Task brief ▸ Every line with "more" in it must be copied from the data.

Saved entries
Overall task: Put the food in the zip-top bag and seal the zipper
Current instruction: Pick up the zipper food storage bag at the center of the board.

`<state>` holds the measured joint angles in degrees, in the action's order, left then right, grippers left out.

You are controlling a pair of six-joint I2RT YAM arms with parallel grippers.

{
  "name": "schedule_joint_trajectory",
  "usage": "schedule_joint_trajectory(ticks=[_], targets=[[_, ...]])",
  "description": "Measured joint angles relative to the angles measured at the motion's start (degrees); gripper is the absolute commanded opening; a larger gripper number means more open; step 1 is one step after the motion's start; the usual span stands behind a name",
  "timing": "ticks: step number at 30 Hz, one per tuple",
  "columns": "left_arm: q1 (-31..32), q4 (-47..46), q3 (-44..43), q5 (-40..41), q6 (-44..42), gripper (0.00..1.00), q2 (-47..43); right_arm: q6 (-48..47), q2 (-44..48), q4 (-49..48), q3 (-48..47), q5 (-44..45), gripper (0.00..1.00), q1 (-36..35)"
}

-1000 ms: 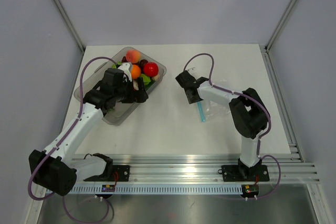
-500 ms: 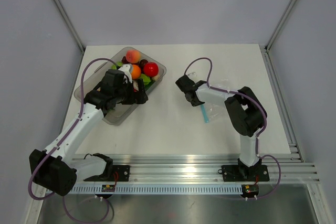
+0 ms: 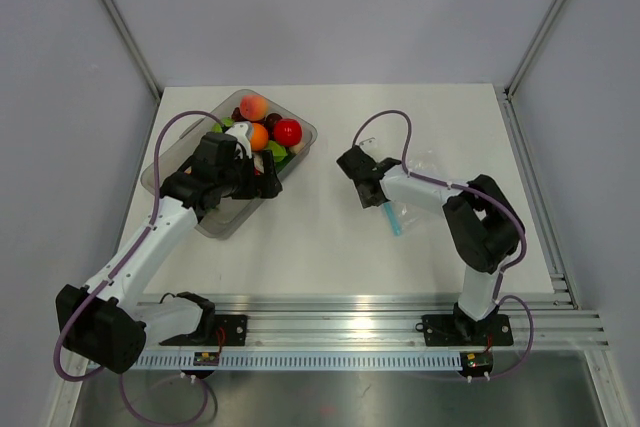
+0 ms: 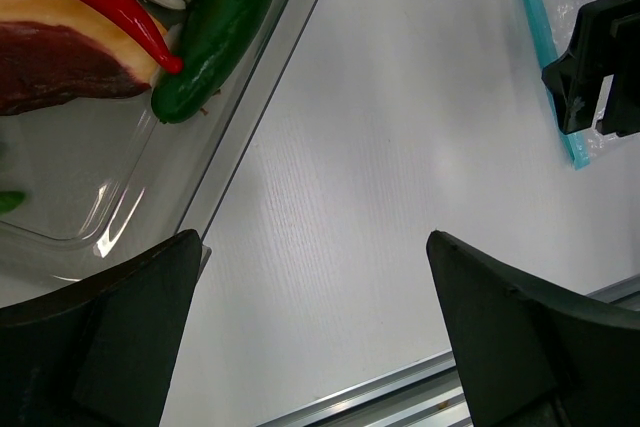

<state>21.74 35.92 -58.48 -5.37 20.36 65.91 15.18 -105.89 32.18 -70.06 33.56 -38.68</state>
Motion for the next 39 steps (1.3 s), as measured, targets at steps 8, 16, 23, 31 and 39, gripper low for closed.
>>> schedule_joint_trajectory(ticks=[8,16,23,31,39], targets=[[0.0,0.0,0.0,0.0,0.0,0.99,0.0,0.0,-2.7,-0.2,1.1,3.2,0.65,-2.7],[0.0,-0.1,0.9,0.0,0.0,0.99,0.0,0.1,-5.4,0.9,0.6,9.8,0.54,-3.3],[0.1,0.0,1.3,-0.3,0.0,0.99,0.1,1.1,-6.1,1.9,0.6,12.4,0.21,-3.9],[0.7,0.0,1.3,-0.7,0.0,0.99,1.1,1.4,-6.1,2.2,0.6,13.0,0.00,-4.0],[1.3,0.1,1.2,-1.5,0.0,0.99,1.8,2.8,-2.0,3.2,1.5,10.4,0.00,-4.0]])
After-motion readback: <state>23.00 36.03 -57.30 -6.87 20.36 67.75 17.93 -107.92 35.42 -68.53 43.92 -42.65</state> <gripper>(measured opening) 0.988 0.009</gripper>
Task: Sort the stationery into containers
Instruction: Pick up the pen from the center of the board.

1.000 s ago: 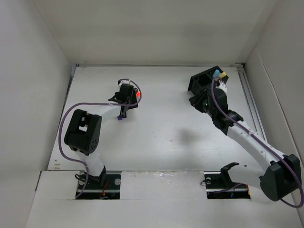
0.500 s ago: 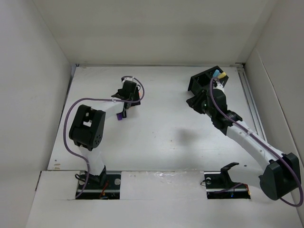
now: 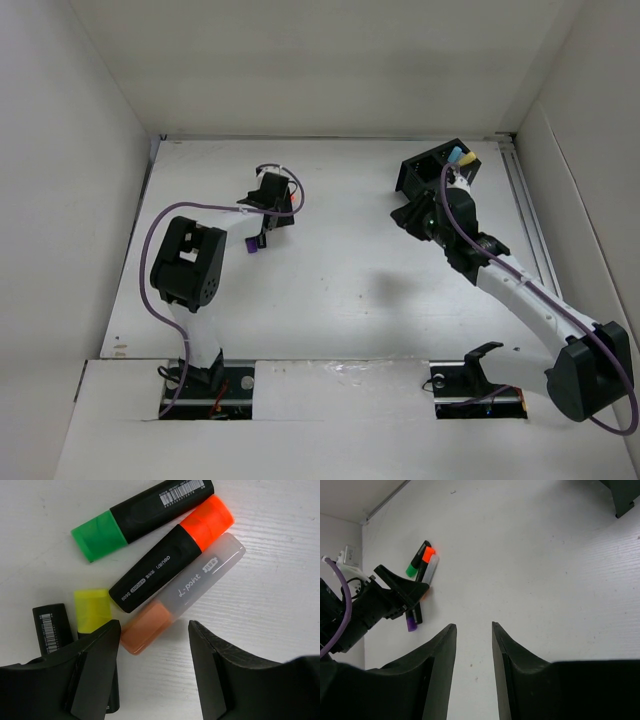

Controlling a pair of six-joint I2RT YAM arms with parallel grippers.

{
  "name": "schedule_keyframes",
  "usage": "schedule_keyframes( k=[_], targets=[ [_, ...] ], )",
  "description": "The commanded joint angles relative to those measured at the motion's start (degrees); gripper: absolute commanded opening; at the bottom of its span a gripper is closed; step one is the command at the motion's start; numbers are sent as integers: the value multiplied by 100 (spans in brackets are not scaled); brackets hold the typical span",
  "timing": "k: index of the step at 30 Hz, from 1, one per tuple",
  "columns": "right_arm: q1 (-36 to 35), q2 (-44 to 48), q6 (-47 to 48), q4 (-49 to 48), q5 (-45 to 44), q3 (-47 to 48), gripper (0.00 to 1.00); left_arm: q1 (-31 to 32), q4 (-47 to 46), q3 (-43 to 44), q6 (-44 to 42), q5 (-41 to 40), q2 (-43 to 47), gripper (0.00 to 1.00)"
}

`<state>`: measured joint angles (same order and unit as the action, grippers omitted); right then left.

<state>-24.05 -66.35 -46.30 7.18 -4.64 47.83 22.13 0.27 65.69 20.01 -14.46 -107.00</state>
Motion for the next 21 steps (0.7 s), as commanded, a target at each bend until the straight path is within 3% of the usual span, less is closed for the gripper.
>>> schedule_keyframes(
  k=[1,10,16,20,21],
  targets=[
    [15,175,69,-287,87,15,40,11,-1,-91,56,-14,30,53],
    [67,227,69,-287,87,15,42,274,236,14,56,-189,-84,50],
    [67,227,69,-287,139,15,43,274,166,-223,56,31,-31,36],
    [120,227,69,-287,139,15,51,274,113,-276,56,154,21,32],
    [120,227,69,-287,139,15,53,274,113,-276,56,154,21,25]
  ],
)
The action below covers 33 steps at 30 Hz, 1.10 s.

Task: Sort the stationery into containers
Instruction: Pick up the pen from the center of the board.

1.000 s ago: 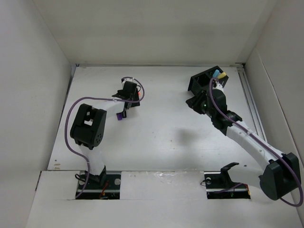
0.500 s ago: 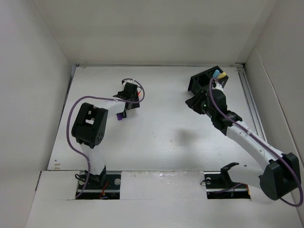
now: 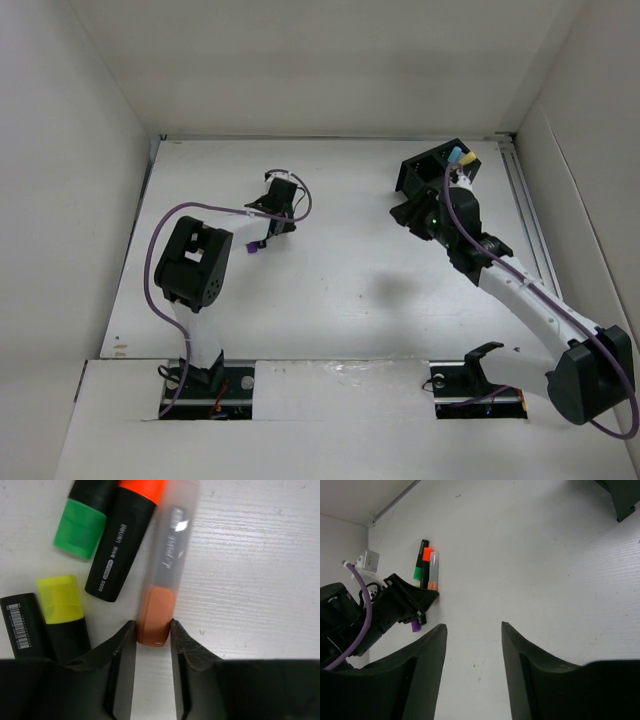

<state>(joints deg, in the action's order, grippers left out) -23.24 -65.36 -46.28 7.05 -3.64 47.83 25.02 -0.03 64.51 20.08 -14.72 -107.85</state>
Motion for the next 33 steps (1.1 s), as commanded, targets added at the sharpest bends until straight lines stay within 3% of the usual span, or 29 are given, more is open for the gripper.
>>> schedule_keyframes(
  k=[1,4,7,19,25,33],
  targets=[
    [39,129,67,-274,39,15,56,-14,144,-158,49,180,107,20],
    [39,77,67,-274,39,15,60,-14,92,-158,49,329,107,7],
    [92,76,67,-274,39,-37,63,38,-215,-377,49,960,395,5],
    [145,-547,128,-450,609,68,76,908,-1006,-685,-188,2718,1231,5],
    [259,-820,181,-573,785,68,88,909,-1726,-1186,-13,3765,1521,3],
    [382,-1391,295,-801,1759,243,90,961,-2132,-1503,93,4820,1741,3]
  ],
)
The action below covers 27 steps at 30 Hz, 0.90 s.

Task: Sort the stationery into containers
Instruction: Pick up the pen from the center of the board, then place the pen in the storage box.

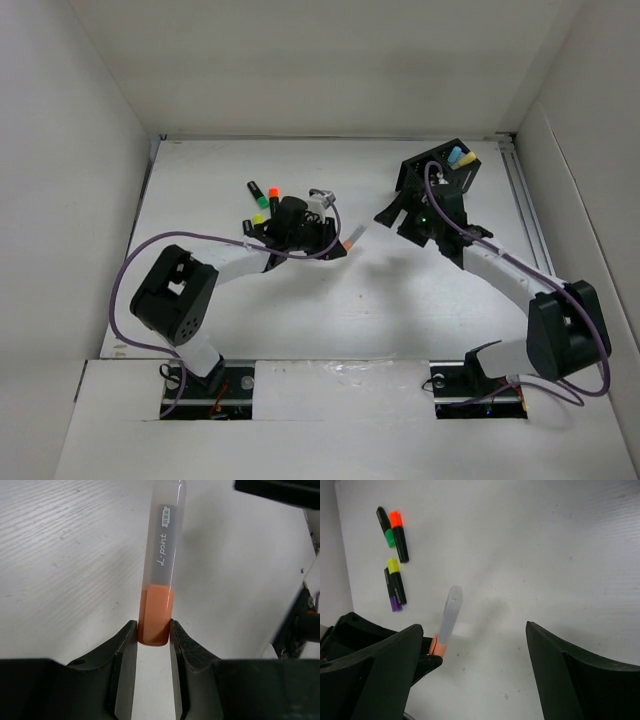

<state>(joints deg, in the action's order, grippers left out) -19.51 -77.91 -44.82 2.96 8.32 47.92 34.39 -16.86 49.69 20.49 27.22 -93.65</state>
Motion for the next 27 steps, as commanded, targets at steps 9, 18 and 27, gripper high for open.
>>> schedule_keyframes(
  k=[9,18,27],
  targets=[
    [-115,-611,201,-507,882,367,77,296,-511,128,-1,854,303,3],
    [-62,-778,201,-577,1049,367,28,296,-774,128,-54,1039,119,6],
    [43,-603,9,-577,812,367,4,296,-1256,-117,165,724,302,50]
  ],
)
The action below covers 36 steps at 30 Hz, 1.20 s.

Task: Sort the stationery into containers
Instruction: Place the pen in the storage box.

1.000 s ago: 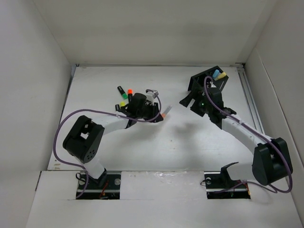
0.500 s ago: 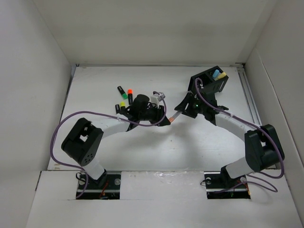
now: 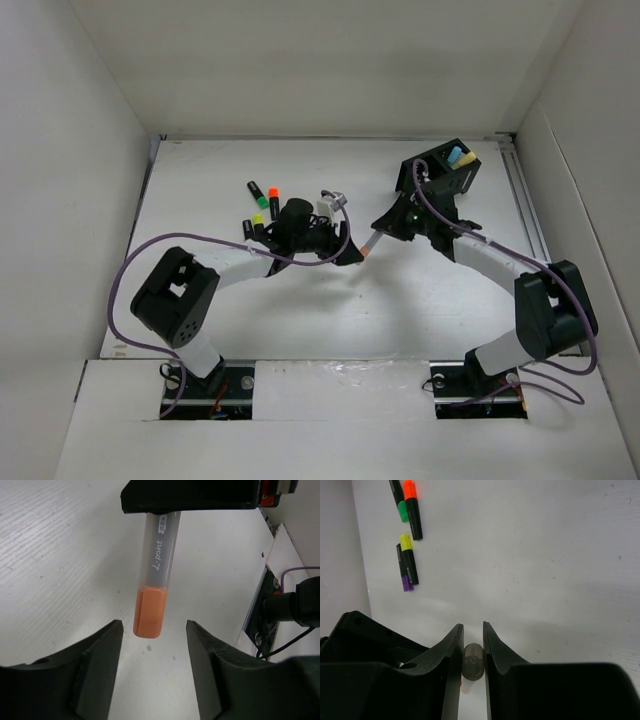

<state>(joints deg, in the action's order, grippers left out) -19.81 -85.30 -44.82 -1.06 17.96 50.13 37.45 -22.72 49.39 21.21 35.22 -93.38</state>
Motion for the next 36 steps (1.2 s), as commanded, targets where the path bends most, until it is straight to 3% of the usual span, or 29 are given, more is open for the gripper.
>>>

Result of the task ▸
  "description": "Measured joint angles relative to the angles measured at the motion's start (degrees); gripper is the absolute commanded opening; a larger gripper number means more open; step 1 is one step after the motion's start; the usual span stands behind a name",
Motion for the next 33 steps (1.1 s), as commanded, targets added at the sharpest bends until straight lines stay within 3% of the usual span, or 29 are given, more is open for the gripper.
Motion for the next 36 steps (1.2 s), as commanded, targets where the path bends most, until it is straight to 3% of the usual span, or 29 are given, more is open for the gripper.

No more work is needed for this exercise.